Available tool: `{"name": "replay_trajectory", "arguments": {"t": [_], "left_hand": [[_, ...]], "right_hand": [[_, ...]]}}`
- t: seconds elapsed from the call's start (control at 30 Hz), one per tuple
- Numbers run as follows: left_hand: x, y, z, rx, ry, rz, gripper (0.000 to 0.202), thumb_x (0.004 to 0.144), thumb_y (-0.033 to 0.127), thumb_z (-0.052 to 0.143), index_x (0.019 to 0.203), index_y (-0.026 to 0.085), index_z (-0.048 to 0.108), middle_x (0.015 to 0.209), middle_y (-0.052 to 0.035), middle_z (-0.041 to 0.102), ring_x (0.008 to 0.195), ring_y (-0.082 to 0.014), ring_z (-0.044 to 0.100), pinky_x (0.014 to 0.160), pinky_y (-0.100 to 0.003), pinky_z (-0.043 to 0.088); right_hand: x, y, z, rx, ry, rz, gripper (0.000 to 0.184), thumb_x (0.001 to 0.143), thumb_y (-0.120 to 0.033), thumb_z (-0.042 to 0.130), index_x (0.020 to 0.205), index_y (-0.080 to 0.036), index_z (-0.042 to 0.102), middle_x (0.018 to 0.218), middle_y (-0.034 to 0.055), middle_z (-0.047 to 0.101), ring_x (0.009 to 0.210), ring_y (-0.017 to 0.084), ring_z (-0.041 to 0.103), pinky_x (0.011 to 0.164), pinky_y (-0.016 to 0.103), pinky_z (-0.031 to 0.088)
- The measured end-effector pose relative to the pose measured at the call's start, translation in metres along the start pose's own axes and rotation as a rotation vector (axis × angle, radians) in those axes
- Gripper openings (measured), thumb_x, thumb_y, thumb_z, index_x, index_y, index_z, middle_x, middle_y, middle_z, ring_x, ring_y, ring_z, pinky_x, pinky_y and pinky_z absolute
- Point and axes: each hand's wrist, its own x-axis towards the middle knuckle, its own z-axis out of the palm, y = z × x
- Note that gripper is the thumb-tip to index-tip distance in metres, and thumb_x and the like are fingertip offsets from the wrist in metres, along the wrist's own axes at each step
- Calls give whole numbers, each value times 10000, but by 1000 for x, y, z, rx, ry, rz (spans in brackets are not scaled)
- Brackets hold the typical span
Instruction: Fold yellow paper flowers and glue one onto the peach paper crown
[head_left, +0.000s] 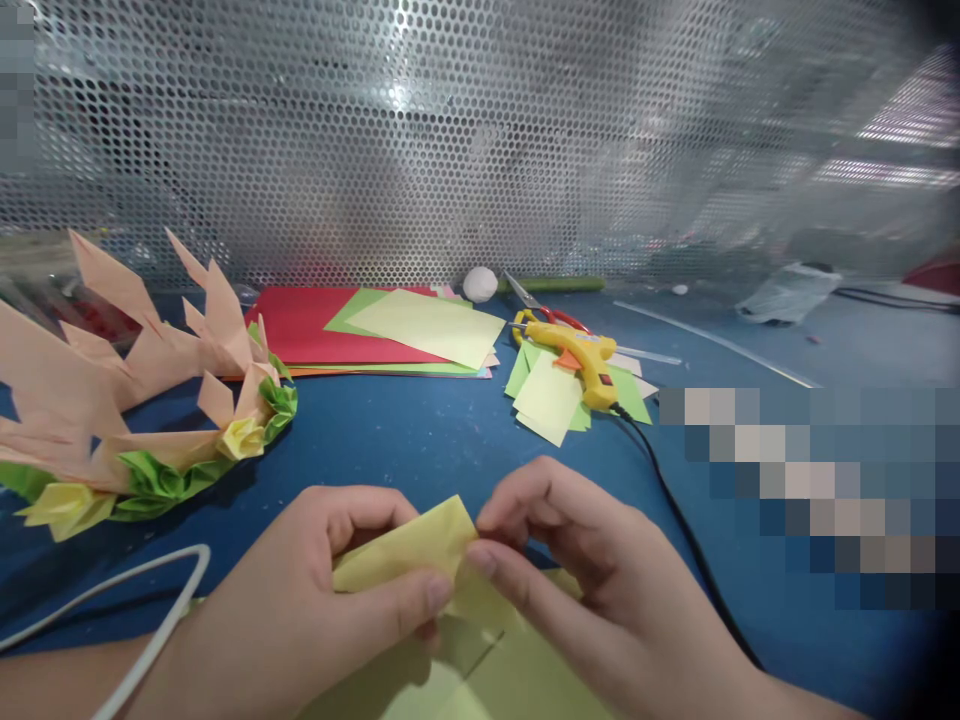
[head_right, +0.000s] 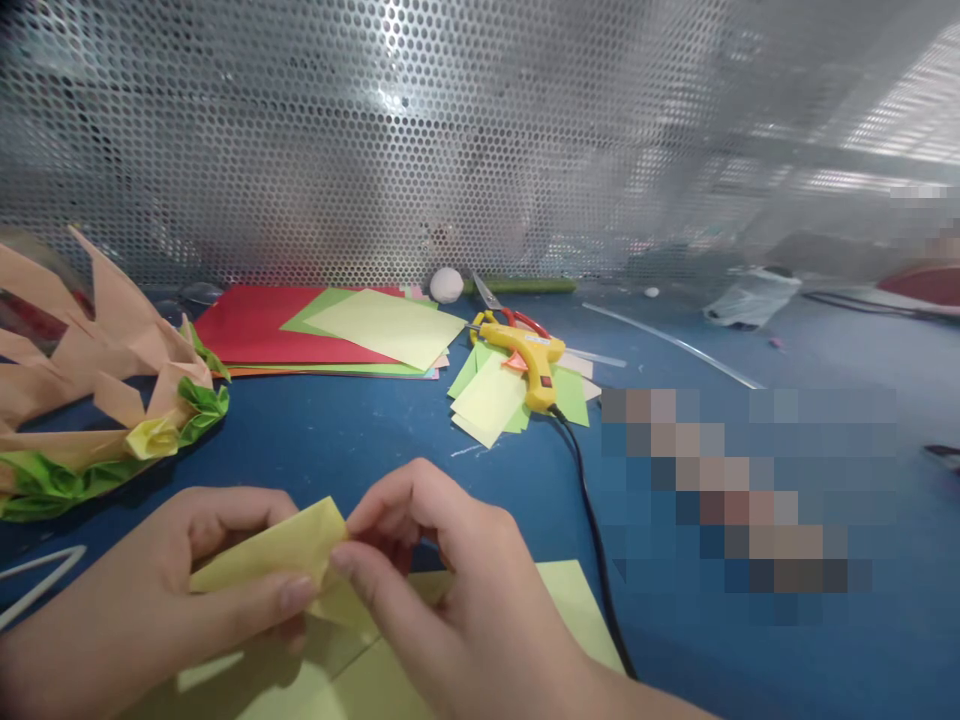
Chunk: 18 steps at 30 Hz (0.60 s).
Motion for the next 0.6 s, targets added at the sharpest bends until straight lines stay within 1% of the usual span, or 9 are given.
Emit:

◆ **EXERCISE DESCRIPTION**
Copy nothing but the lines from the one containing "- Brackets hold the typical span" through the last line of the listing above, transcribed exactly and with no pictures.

◆ **ANSWER**
- Brackets hold the typical span
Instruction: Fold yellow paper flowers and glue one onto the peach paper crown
[head_left, +0.000s] 
[head_right, +0.000s] 
Chunk: 18 steps at 30 Hz (0.60 s).
Motion for the next 0.6 s, targets added at the sharpest bends until straight lines stay within 1% of the usual span, or 9 are given.
Emit:

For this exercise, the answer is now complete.